All attorneys who do legal search should at least have a rudimentary understanding of the findings of Cormack and Grossman on the predictive coding training methods analyzed in this report. That is why I am making this sustained effort to provide my take on it, and make their work a little more accessible. Maura and Gordon have, by the way, generously given of their time to try to insure that my explanations are accurate. Still, any mistakes made on that account are solely my own.

Findings of Cormack Grossman Study

rouletteHere is how Cormack and Grossman summarize their findings:

The results presented here do not support the commonly advanced position that seed sets, or entire training sets, must be randomly selected [19, 28] [contra 11]. Our primary implementation of SPL, in which all training documents were randomly selected, yielded dramatically inferior results to our primary implementations of CAL and SAL, in which none of the training documents were randomly selected.

Evaluation of Machine-Learning Protocols for Technology-Assisted Review in Electronic DiscoverySIGIR’14, July 6–11, 2014, at pgs. 7-8.


Now for the details of the results comparing the previously described methods of CAL, SAL and SPL. First, let us examine the comparison between the CAL and SPL machine training methods. To refresh your memory, CAL is simplistic type of multimodal training method wherein two methods are used. Keyword search results are used in the first round of training. In all following rounds, high probability ranked search results are used. SPL is a pure random method, a monomodal method. With SPL all documents are selected by random sampling for training in all rounds.


Cormack and Grossman found that the “CAL protocol achieves higher recall than SPL, for less effort, for all of the representative training-set sizes.” Id. at pg. 4. This means you can find more relevant documents using CAL than a random method, and you can do so faster and thus with less expense.

To drill down even deeper into their findings it is necessary to look at the graphs in the report that show how the search progressed through all one-hundred rounds of training and review for various document collections. This is shown for CAL v. SPL in Figure 1 of the report. Id. at pg. 5. The line with circle dots at the top of each graph plots the retrieval rate of CAL, the clear winner on each of the eight search tasks tested. The other three lines show the random approach, SPL, using three different training-set sizes.Cormack_Grossman_Fig1  Cormack and Grossman summarize the CAL v. SPL findings as follows:

After the first 1,000 documents (i.e., the seed set), the CAL curve shows a high slope that is sustained until the majority of relevant documents have been identified. At about 70% recall, the slope begins to fall off noticeably, and effectively plateaus between 80% and 100% recall. The SPL curve exhibits a low slope for the training phase, followed by a high slope, falloff, and then a plateau for the review phase. In general, the slope immediately following training is comparable to that of CAL, but the falloff and plateau occur at substantially lower recall levels. While the initial slope of the curve for the SPL review phase is similar for all training-set sizes, the falloff and plateau occur at higher recall levels for larger training sets. This advantage of larger training sets is offset by the greater effort required to review the training set: In general, the curves for different training sets cross, indicating that a larger training set is advantageous when high recall is desired.
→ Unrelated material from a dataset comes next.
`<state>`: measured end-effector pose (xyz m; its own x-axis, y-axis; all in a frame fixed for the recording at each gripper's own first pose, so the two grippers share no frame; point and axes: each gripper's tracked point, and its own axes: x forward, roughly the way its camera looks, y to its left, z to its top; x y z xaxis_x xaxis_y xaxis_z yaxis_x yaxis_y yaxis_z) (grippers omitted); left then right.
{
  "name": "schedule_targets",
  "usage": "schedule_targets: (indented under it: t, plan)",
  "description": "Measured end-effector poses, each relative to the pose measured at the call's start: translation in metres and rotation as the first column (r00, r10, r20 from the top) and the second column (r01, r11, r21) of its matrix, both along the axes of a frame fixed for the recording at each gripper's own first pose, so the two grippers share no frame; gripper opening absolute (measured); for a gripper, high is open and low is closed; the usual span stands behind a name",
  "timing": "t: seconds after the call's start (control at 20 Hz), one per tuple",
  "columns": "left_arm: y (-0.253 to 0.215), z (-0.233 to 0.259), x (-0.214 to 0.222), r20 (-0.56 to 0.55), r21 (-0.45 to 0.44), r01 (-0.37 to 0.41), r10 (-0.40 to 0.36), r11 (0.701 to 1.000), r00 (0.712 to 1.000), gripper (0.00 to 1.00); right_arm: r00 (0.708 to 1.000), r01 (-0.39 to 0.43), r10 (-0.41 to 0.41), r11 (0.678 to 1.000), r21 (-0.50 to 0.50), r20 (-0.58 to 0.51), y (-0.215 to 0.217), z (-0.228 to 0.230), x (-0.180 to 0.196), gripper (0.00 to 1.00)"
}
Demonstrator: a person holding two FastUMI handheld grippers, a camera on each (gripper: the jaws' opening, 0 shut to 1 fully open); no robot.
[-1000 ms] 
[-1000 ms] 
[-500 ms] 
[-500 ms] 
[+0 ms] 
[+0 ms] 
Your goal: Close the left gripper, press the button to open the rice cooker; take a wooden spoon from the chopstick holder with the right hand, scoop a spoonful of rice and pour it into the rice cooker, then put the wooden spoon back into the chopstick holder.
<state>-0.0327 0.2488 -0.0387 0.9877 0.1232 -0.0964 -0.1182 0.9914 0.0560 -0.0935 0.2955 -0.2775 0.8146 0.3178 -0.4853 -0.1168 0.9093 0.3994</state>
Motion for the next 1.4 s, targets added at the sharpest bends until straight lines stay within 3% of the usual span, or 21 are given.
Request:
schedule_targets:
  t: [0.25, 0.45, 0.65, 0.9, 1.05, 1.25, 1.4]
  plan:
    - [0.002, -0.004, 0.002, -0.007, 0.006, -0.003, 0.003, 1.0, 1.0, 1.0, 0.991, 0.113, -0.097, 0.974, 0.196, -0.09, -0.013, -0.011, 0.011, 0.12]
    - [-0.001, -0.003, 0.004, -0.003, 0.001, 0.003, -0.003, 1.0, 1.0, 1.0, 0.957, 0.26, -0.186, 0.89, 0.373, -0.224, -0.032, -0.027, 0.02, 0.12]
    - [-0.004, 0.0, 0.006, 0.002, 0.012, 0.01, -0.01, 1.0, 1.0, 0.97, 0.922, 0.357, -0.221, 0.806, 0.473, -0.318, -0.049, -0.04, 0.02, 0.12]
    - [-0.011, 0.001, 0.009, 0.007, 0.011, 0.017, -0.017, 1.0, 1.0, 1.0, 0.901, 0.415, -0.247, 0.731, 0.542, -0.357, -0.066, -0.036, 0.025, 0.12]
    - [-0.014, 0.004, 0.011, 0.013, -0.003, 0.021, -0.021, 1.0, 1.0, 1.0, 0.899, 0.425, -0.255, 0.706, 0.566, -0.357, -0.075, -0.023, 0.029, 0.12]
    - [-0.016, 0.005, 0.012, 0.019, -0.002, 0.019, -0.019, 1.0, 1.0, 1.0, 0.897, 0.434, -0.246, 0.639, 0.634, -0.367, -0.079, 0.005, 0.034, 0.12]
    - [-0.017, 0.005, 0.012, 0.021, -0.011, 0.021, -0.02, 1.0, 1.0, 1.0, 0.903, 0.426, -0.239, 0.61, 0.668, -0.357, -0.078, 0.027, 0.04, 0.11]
The Cormack Grossman experiment also compared the CAL and SAL methods. Recall the SAL method is another simple multimodal method where only two methods are used to select training documents. Keywords are again used in the first round only, just like the CAL protocol. Thereafter, in all subsequent rounds of training machine selected documents are used based on the machine’s uncertainty of classification. That means the search is focused on the midrange ranked documents about which the machine is most uncertain.


Cormack and Grossman found that “the CAL protocol generally achieves higher recall than SAL,” but the results were closer and more complex. Id. At one point in the training SAL became as good as CAL, it achieved a specific recall value with the nearly the same efforts as CAL from that point forward. The authors found that was due to the fact that many high probability documents began to be used by the machine as uncertainty selected documents. This happened after all of the mid-scoring documents had been used up. In other words, at some point the distinction between the two methods was decreased, and more high probability documents were used in SAL, in almost the same way they were used in CAL. That allowed SAL to catch up with CAL and, in effect, become almost as good.
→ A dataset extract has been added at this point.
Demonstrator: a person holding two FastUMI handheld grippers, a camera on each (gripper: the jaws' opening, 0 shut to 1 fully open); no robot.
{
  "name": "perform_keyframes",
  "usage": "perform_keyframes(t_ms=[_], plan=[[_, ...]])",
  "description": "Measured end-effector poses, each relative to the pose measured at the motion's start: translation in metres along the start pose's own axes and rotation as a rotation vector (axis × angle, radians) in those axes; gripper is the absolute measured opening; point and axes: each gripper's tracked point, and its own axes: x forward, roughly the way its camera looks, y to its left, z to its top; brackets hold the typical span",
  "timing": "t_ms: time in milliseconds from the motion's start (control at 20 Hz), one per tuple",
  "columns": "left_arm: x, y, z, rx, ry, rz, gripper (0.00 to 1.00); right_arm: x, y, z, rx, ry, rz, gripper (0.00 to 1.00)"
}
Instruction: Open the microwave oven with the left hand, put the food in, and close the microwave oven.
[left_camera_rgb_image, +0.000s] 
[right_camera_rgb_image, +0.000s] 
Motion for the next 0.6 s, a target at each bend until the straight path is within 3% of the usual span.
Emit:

This catch up point is different in each project. As Cormack and Grossman explain:

Once stabilization occurs, the review set will include few documents with intermediate scores, because they will have previously been selected for training. Instead, the review set will include primarily high-scoring and low-scoring documents. The high-scoring documents account for the high slope before the inflection point; the low-scoring documents account for the low slope after the inflection point; the absence of documents with intermediate scores accounts for the sharp transition. The net effect is that SAL achieves effort as low as CAL only for a specific recall value, which is easy to see in hindsight, but difficult to predict at the time of stabilization.
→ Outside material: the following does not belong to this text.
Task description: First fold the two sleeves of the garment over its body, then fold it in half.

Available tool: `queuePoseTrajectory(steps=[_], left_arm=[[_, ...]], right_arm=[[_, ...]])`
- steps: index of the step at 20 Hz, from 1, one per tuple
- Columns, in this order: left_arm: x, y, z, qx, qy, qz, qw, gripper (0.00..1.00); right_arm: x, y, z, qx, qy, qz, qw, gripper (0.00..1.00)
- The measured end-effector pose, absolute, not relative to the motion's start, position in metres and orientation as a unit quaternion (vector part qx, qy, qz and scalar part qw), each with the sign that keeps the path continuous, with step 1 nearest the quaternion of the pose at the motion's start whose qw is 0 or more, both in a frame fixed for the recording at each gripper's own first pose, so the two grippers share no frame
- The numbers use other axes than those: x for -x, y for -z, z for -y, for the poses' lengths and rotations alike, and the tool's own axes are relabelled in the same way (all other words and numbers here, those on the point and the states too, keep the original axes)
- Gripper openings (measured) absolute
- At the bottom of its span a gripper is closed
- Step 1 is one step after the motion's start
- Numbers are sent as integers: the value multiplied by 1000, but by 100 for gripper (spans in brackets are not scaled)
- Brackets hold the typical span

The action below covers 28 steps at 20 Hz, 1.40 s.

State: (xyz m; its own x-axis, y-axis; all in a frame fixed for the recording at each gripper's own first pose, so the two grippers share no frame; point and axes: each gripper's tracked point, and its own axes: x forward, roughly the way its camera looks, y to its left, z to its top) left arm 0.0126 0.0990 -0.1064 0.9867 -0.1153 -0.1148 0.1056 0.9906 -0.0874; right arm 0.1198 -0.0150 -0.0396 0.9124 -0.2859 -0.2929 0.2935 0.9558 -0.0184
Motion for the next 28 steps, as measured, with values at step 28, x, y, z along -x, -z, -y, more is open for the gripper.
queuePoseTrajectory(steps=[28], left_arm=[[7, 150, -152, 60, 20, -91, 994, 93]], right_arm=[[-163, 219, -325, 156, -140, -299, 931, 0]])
This inflection point and other comparisons can be easily seen in Figure 2 of the report (shown below). Id. at pg. 6. Again the line with circle dots at the top of each graph, the one that always starts off fastest, plots the retrieval rate of CAL. Again, it does better than in each of the eight search tasks tested. The other three lines show the uncertainty approach, SAL, using three different training-set sizes. CAL does better than SAL in all eight of the matters, but the differences are not nearly as great as the comparison between CAL and SPL.

Cormack_Grossman_Fig2 Cormack and Grossman summarize the CAL v. SAL findings as follows:

Figure 2 shows that the CAL protocol generally achieves higher recall than SAL. However, the SAL gain curves, unlike the SPL gain curves, often touch the CAL curves at one specific inflection point. The strong inflection of the SAL curve at this point is explained by the nature of uncertainty sampling: Once stabilization occurs, the review set … (see quote above for the rest of this sentence.)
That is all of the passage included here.